*Work instructions:* Which lines below hold the word "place"? Report each one.

══ Collected data ══

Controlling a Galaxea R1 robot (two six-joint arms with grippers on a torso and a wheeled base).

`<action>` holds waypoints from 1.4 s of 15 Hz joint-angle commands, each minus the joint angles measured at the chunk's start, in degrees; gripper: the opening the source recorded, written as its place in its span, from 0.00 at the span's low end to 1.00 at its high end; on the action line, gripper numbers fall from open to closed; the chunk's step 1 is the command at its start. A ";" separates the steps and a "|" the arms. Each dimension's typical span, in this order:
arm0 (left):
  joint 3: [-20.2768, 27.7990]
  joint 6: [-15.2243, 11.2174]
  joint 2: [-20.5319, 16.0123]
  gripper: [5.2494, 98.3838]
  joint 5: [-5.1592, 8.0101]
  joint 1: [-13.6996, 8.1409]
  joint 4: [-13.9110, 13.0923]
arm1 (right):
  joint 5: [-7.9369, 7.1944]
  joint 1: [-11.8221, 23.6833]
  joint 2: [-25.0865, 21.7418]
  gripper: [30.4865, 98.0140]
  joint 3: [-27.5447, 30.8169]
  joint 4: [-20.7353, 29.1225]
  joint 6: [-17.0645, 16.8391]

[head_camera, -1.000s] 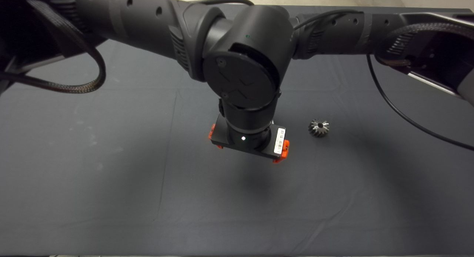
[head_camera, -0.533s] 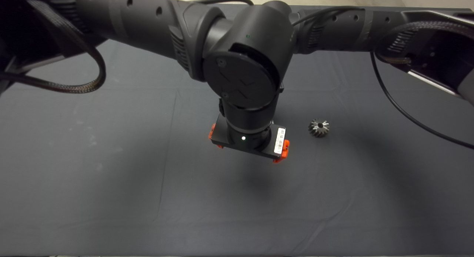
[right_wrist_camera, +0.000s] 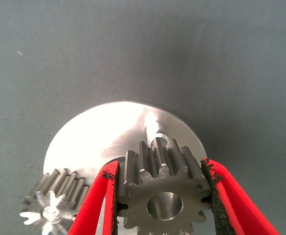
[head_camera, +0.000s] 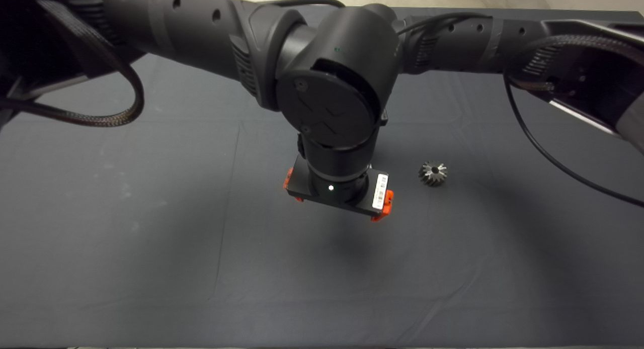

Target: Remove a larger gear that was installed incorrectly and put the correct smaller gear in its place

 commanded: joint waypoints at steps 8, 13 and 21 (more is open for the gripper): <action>0.23 -0.02 0.40 0.99 3.51 -0.78 -0.04 | -4.28 -0.90 1.14 0.07 -2.51 -3.39 -1.81; 0.06 -0.02 0.51 0.99 3.51 -0.78 -0.07 | -4.20 -0.16 1.06 0.07 -4.38 -3.39 -3.34; 0.06 -0.02 0.51 0.99 3.51 -0.78 -0.11 | -4.20 0.25 1.23 0.08 -4.17 -3.30 -3.66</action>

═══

*Answer space:*
`<action>` holds waypoints from 1.4 s of 15 Hz joint-angle commands, each minus the joint angles measured at the chunk's start, in degrees; gripper: the opening the source recorded, written as its place in its span, from 0.00 at the span's low end to 1.00 at its high end; on the action line, gripper numbers fall from open to closed; the chunk's step 1 is the command at its start. A ";" separates the steps and a "|" the arms. Each dimension's typical span, in this order:
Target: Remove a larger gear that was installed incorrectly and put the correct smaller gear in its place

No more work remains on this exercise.